The consultation sets out a possible process for developing new 'Best Available Techniques' (BAT) to limit the environmental impact of polluting industries - such as paper production, waste incineration and ceramic manufacturers - to safeguard and build on the high levels of environmental protection in the UK.
BATs are designed to prevent or minimise emissions and impacts on the environment as a whole. These can include using new technology to limit polluting emissions or improving the way that new installations for medium and heavy industries are designed, built and operated.
The UK previously adopted the European Union (EU) BAT for industrial emissions. However, as the UK is no longer part of the EU, the UK will now consider the best approach for its own needs, taking into consideration UK data as well as reviewing international developments.

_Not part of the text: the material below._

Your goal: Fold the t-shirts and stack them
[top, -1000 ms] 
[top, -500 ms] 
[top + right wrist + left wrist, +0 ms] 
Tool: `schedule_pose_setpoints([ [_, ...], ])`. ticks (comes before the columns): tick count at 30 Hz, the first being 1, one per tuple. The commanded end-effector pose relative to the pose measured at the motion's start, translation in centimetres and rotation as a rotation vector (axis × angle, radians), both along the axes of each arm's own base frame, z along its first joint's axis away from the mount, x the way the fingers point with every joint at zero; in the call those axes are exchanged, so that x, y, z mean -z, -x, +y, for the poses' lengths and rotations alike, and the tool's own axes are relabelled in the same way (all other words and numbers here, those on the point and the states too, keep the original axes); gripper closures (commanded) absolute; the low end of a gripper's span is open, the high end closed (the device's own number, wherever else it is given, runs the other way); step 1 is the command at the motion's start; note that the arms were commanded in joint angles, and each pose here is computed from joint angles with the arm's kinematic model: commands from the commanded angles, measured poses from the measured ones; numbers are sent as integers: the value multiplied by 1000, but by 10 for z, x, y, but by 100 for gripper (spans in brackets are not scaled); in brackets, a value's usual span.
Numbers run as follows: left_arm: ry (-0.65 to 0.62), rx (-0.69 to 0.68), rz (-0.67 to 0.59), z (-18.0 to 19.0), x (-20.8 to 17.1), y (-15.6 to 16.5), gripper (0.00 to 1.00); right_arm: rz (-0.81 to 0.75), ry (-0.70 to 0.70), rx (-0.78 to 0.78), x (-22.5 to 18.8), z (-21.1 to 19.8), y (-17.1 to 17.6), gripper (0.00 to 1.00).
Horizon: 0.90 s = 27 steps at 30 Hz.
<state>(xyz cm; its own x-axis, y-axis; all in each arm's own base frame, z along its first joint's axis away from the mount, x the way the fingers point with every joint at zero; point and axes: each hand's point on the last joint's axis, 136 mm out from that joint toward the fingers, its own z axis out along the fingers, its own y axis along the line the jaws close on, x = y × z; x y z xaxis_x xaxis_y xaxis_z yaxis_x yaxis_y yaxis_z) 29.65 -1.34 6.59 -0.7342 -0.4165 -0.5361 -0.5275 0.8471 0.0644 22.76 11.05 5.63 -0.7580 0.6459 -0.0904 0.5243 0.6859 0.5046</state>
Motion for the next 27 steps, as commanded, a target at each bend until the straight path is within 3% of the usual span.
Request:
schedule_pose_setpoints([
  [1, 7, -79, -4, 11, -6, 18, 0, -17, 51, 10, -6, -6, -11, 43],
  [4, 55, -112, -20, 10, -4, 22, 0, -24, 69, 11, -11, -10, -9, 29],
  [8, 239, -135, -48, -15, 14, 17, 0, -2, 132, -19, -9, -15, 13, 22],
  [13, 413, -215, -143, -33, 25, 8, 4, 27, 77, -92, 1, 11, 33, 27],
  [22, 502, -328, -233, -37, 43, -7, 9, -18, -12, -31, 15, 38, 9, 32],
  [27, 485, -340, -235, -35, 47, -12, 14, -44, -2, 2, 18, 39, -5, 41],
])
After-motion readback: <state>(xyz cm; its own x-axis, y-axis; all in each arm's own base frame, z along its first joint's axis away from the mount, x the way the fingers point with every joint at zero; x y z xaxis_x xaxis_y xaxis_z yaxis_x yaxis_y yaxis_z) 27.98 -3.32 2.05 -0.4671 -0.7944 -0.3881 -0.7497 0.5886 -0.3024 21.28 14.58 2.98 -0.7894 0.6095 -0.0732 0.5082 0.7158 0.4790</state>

According to the Department for Environment, Food & Rural Affairs (Defra): “BAT is based on the same principles we have followed since the concept was devised; a transparent, collaborative, data and evidence-led process that safeguards and builds on the high levels of environmental protection already in place across the UK.
“Outside the EU we can go further in developing a tailored UK regime for better protecting the environment and public health from industrial pollution,” said environment minister Rebecca Pow. “This consultation delivers on our commitment to agree on a common approach for developing BAT across the whole UK, ensuring that we are at the forefront of reducing industrial pollution.”
The proposed measures seek to go further than the existing EU process by conducting a public consultation on every new BAT and making oversight of the development process more transparent and collaborative with industry.
In addition, the government will establish groups including a Standards Council, made up of representatives from the UK and devolved governments, to maintain alignment across the four nations; a new Regulators Group to provide expert technical advice to the Standards Council, and Technical Working Groups for each new BAT under consideration, comprising sector experts from regulators and representatives from the relevant industries.
Pow added: “A more transparent and collaborative BAT regime is crucial for maintaining our high environmental standards, working closely with industry partners. I encourage all those with an interest to take part in this consultation.”